◆ PROBLEM STATEMENT ◆
Below are entries; work out how many of their lines include the string "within", and reply with the number only.
....
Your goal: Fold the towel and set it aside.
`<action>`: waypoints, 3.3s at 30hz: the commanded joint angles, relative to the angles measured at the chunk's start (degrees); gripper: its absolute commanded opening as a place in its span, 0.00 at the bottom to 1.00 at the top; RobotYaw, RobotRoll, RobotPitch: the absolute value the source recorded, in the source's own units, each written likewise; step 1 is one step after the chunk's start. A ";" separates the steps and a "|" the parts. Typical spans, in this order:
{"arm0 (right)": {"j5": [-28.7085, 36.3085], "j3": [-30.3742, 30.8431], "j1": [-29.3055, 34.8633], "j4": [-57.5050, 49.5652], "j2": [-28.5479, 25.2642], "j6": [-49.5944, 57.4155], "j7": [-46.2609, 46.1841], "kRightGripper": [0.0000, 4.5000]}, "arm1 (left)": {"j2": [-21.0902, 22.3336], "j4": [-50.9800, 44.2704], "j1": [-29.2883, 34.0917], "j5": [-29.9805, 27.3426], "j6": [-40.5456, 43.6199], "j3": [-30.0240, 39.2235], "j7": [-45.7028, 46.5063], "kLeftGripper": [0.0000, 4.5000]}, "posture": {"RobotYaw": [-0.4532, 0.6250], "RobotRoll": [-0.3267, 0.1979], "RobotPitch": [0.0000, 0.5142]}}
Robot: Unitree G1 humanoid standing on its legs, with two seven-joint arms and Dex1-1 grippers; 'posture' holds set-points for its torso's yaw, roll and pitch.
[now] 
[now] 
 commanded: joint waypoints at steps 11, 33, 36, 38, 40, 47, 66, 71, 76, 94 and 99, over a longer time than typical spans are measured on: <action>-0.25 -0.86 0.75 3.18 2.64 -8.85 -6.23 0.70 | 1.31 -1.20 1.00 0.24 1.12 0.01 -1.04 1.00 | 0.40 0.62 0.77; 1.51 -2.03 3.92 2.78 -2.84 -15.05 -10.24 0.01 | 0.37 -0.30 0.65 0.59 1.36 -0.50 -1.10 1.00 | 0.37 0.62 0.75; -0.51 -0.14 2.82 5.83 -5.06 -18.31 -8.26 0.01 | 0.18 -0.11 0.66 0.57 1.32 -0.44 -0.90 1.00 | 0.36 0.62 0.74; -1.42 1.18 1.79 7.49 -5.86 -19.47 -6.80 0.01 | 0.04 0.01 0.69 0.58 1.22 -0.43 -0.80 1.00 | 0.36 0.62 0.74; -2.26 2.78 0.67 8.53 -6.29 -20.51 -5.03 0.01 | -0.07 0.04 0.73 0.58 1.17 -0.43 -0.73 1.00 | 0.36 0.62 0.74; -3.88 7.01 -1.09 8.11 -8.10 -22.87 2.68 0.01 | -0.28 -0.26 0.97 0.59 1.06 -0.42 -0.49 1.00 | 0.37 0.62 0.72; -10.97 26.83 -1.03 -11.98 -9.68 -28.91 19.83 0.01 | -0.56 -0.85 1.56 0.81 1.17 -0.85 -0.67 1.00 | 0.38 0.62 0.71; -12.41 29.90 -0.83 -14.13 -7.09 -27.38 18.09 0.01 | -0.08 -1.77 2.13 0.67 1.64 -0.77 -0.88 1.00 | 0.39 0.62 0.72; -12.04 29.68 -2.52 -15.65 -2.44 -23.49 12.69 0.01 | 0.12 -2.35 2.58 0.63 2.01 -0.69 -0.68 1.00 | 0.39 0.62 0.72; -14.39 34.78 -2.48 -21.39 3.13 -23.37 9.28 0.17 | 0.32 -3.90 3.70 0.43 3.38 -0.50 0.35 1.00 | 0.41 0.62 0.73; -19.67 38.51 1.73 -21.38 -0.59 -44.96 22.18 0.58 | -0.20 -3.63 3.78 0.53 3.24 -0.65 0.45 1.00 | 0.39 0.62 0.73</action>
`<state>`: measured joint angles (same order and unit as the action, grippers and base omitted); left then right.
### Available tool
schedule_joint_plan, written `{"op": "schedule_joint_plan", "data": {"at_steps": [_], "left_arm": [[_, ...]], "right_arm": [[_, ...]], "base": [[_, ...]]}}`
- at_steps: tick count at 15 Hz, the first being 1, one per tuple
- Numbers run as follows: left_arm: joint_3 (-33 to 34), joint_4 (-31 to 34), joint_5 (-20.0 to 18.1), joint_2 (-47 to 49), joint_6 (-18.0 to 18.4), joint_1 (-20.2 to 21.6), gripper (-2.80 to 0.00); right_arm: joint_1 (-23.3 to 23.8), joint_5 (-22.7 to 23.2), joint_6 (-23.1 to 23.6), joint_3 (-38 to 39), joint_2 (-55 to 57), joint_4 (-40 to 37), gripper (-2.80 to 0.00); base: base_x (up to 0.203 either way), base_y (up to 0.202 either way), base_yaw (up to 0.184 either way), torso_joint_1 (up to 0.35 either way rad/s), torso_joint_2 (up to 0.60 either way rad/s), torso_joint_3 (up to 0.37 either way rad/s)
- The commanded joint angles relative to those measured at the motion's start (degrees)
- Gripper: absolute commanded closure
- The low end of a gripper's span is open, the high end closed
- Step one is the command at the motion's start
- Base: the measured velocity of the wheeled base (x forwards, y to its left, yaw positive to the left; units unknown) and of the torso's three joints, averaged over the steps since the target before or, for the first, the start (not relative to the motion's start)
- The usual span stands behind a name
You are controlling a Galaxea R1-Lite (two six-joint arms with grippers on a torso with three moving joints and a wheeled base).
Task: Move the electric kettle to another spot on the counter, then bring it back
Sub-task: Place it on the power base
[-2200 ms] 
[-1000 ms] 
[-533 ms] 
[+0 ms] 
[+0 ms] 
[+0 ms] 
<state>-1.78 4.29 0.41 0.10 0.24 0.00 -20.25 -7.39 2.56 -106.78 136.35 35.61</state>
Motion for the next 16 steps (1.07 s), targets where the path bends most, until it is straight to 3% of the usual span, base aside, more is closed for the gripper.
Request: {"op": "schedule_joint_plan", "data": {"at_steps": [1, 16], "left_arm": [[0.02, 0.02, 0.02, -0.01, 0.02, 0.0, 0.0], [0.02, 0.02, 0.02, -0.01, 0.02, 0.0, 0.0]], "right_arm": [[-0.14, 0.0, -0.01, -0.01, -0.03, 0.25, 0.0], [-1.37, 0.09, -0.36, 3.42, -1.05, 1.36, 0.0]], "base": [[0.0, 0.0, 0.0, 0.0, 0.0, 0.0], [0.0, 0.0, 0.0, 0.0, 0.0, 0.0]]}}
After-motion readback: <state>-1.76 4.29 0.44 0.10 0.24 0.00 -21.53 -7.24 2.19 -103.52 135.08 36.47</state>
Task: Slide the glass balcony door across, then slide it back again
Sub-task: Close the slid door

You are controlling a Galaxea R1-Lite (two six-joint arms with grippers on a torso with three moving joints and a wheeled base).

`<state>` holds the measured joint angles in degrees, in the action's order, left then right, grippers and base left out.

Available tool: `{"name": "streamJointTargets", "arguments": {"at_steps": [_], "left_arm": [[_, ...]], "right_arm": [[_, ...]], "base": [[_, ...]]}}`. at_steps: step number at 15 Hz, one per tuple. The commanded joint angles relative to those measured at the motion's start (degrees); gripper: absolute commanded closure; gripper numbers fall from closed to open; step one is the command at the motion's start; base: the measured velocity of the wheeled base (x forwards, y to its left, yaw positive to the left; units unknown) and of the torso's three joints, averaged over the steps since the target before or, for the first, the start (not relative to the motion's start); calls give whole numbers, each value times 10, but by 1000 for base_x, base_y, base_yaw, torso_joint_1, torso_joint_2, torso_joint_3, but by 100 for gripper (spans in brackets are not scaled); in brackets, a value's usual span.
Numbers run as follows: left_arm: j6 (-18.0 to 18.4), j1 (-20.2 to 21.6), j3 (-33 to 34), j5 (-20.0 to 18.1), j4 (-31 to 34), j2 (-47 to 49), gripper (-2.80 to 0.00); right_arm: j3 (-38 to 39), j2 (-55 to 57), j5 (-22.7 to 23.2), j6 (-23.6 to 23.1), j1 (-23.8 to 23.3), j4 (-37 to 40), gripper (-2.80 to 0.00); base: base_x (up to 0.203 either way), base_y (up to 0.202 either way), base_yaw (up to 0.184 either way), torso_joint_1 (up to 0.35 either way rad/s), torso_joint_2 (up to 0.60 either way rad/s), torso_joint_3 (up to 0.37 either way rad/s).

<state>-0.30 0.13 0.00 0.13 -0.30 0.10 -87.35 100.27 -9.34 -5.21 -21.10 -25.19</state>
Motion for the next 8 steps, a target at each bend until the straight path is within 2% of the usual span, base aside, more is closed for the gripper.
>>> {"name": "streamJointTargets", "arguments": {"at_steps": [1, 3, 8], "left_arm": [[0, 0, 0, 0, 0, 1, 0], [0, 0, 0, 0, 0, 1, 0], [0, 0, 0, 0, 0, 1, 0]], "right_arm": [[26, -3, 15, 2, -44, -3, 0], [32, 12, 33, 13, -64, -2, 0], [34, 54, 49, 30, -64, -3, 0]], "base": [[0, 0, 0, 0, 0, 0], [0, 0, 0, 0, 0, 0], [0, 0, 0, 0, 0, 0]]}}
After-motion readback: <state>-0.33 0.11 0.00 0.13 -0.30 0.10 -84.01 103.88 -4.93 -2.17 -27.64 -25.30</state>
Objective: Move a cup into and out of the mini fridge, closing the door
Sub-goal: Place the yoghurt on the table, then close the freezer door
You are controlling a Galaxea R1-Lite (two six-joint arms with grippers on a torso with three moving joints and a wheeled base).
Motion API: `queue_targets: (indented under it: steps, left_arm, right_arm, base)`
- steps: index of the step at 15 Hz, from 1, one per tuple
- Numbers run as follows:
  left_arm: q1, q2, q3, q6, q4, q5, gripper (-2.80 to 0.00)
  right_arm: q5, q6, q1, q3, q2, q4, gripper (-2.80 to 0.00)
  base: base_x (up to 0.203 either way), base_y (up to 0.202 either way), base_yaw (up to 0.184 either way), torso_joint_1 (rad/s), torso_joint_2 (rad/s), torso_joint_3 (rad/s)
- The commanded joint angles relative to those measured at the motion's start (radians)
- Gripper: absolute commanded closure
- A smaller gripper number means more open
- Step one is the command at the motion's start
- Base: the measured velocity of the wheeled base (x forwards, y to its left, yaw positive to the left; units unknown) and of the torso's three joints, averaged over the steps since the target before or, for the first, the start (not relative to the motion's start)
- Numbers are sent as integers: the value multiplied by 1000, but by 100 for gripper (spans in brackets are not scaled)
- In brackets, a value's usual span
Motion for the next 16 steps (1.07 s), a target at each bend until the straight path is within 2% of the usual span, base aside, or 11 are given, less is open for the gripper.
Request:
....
◆ RESPONSE TO THIS EXERCISE ◆
2